**WHAT TO PRODUCE**
Where in the data below does the word "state" appear? Copy each line that holds it.

**DATA FOR THIS TASK**
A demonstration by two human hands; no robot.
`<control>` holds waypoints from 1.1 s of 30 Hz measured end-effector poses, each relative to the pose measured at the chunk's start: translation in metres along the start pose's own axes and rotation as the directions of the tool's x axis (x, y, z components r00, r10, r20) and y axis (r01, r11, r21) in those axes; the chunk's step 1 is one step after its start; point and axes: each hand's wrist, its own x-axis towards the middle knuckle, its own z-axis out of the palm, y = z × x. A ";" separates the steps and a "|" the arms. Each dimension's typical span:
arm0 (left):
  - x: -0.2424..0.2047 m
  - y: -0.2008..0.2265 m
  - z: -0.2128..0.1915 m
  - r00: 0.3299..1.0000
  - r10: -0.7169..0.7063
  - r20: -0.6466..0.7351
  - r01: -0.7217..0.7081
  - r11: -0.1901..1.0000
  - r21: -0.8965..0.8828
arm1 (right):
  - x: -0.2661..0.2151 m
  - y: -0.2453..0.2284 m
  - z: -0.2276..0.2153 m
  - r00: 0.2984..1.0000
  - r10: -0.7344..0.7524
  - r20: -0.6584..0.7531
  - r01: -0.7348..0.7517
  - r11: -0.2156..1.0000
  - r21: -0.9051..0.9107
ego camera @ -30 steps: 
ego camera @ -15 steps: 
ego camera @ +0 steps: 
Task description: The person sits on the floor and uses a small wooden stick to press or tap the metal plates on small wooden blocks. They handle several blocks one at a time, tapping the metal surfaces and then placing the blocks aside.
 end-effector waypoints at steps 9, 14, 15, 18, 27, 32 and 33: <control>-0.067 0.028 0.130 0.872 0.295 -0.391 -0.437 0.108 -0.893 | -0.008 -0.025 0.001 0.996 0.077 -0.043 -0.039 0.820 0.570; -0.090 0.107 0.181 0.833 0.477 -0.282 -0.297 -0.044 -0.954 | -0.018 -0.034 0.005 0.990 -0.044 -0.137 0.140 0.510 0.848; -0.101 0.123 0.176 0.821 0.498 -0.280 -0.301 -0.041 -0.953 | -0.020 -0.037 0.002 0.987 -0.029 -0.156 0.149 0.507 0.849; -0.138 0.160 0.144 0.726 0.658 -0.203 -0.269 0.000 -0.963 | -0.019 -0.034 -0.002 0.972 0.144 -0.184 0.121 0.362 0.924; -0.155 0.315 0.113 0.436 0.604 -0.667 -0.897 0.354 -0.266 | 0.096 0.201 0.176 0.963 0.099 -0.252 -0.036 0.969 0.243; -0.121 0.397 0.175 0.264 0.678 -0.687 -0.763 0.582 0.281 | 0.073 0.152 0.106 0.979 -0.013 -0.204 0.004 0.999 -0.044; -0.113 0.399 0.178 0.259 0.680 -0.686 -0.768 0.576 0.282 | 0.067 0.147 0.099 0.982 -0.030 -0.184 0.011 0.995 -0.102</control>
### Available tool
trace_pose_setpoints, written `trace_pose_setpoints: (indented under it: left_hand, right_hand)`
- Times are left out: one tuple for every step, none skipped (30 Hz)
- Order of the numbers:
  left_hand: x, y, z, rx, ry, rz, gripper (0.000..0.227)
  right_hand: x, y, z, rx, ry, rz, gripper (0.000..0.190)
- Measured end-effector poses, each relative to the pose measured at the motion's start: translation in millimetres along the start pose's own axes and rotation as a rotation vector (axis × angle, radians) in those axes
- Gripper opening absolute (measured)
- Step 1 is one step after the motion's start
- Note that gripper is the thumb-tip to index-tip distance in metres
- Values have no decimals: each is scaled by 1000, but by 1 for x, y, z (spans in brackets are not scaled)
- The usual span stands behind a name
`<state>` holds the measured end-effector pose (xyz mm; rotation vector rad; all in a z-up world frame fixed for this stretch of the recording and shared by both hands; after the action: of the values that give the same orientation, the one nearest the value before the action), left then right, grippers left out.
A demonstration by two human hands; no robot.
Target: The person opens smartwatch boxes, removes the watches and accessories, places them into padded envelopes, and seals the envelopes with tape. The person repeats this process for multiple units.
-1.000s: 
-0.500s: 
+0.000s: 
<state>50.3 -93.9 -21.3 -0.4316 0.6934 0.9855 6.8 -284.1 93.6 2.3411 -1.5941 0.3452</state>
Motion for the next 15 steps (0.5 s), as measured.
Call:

**TASK RESPONSE**
`<state>` holds the measured end-effector pose (xyz mm; rotation vector rad; all in a z-up world frame fixed for this stretch of the recording and shared by both hands; after the action: of the values that give the same orientation, the one nearest the value before the action), left then right, grippers left out.
<state>50.3 -93.9 -21.3 -0.4316 0.6934 0.9855 6.8 -284.1 93.6 2.3411 -1.5941 0.3452</state>

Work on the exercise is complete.